[Data shown — start]

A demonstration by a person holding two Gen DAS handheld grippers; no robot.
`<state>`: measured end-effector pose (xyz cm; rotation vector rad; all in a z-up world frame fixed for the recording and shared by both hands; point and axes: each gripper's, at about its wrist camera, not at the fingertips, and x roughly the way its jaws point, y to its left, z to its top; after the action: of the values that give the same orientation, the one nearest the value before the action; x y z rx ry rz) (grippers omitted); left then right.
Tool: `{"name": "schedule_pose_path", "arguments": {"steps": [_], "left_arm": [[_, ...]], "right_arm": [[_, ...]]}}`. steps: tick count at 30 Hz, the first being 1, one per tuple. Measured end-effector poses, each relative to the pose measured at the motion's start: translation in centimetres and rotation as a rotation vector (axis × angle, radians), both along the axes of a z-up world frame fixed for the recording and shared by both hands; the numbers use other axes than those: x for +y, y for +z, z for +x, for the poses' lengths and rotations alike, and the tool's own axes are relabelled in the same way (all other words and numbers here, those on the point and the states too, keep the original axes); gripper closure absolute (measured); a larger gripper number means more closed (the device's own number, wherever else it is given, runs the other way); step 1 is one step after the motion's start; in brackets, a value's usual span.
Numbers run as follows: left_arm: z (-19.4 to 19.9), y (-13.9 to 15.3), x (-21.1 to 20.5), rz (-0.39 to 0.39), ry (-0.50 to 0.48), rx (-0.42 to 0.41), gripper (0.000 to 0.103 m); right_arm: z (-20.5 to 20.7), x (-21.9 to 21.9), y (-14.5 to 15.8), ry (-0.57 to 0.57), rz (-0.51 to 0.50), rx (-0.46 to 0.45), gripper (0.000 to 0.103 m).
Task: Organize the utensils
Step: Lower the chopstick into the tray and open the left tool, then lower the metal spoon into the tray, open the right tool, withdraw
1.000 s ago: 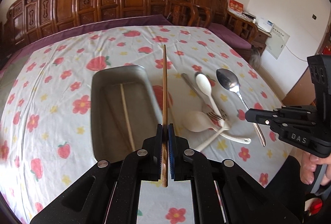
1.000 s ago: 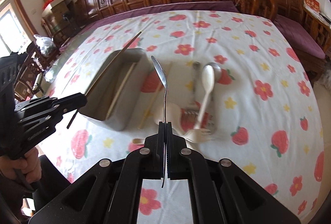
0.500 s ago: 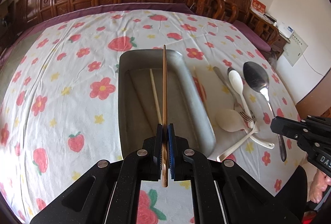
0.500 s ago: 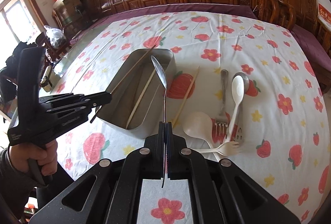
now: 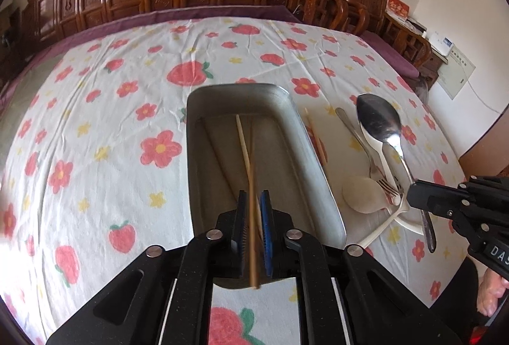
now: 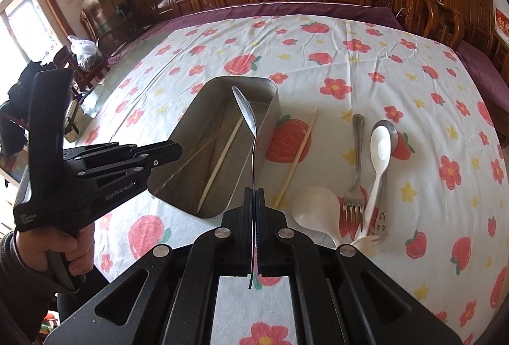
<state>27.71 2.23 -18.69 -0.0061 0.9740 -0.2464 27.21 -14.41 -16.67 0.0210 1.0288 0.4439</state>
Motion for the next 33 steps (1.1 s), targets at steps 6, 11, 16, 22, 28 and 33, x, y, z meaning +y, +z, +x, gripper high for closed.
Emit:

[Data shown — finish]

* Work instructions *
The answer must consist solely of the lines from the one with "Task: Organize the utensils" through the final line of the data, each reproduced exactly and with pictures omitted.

* Answer box *
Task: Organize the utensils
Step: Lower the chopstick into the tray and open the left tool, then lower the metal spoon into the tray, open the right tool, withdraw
1.000 s ago: 
1.000 s ago: 
0.500 s ago: 
0.500 s ago: 
now: 
now: 
<state>27.71 2.23 -18.69 -0.0061 0.9740 -0.2464 27.21 -14.41 -16.67 0.0210 1.0288 0.4439</state>
Motion for the next 33 steps (1.1 s), targets at steps 6, 11, 16, 22, 28 and 33, x, y, z meaning +y, +z, +x, gripper high for closed.
Emit:

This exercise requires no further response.